Si vous n’avez pas accès à un point de collecte, mélangez les comprimés avec du marc de café ou de la litière pour chat, mettez-le dans un sac scellé, puis jetez-le. Cela rend le médicament inutilisable et réduit les risques de consommation accidentelle.
Les pharmaciens disent quoi ?
Les avis sont partagés, mais la tendance évolue. En 2023, 63 % des pharmaciens américains interrogés par l’American Society of Health-System Pharmacists disent maintenant qu’il est « probablement sûr » d’utiliser les médicaments solides en vente libre jusqu’à un ou deux ans après la date de péremption, si ils ont été bien stockés.
Cependant, ils insistent sur une règle : « Ne prenez jamais un médicament vital après sa date de péremption. » Cela inclut l’insuline, l’épinéphrine, la nitroglycérine, les antibiotiques liquides et les pilules contraceptives. Pour ces médicaments, la date de péremption est une limite absolue. Il n’y a pas de marge de sécurité.
Les pharmaciens recommandent aussi d’acheter en petites quantités, surtout pour les médicaments que vous utilisez rarement. Un EpiPen qui expire tous les deux ans ? Achetez-en un neuf quand vous en avez besoin.
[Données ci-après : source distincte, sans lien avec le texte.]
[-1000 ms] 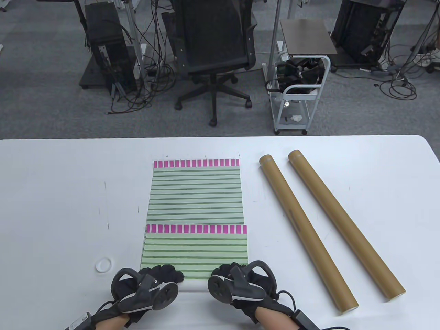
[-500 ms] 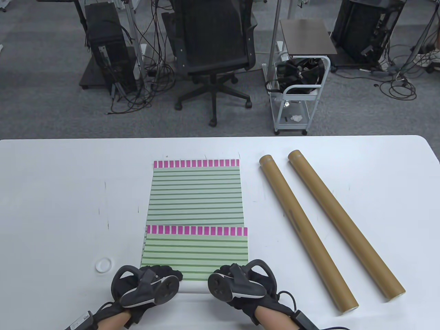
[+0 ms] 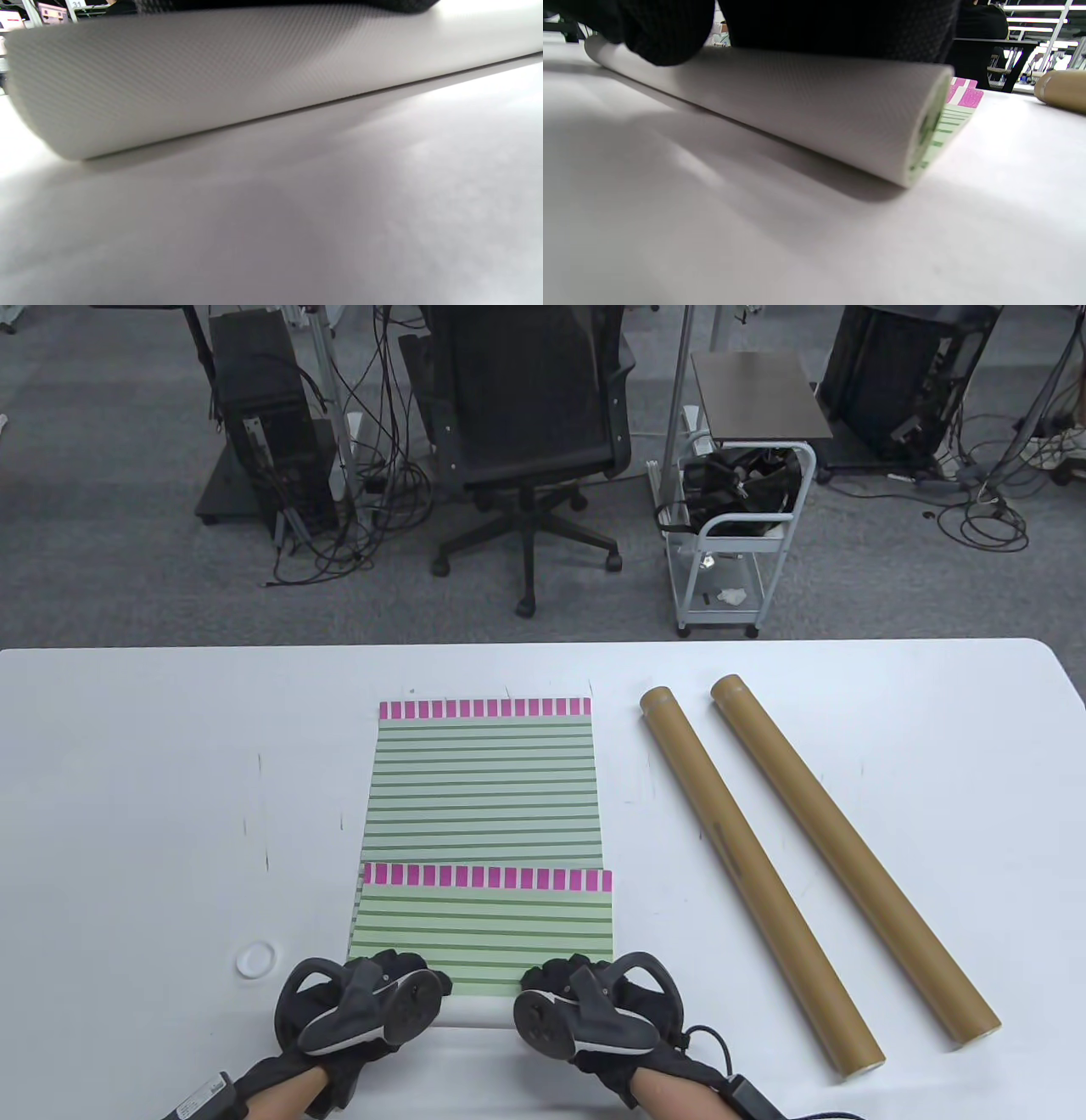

Ce n’est pas une économie : c’est une question de vie ou de mort.
Et demain ?
La FDA travaille sur un nouveau système de datation des médicaments, basé sur la forme et la composition du produit, et non sur une date unique pour tout. Un comprimé d’ibuprofène pourrait avoir une date de péremption étendue à 7 ans, tandis qu’un sirop d’antibiotique garderait la même date de 2 ans. Ce système, appelé « Risk-Based Expiration Dating », devrait être testé à grande échelle d’ici 2026.
Le projet « Smart Expiry » lancé par l’American Pharmacists Association permet déjà de scanner un code QR sur les emballages pour obtenir des conseils personnalisés sur la durée de vie du médicament. C’est le futur : des dates de péremption intelligentes, adaptées à chaque produit, et non une règle générale qui fait perdre des milliards de dollars chaque année en déchets inutiles.
En attendant, la règle la plus simple à retenir : Si c’est un médicament pour sauver une vie, ne le prenez pas après la date. Si c’est un analgésique courant, bien conservé, et qu’il n’a pas l’air bizarre, il est probablement encore bon. Votre corps vous le dira - s’il ne fait pas effet, c’est qu’il a perdu de sa puissance. Et c’est votre signal pour en acheter un nouveau.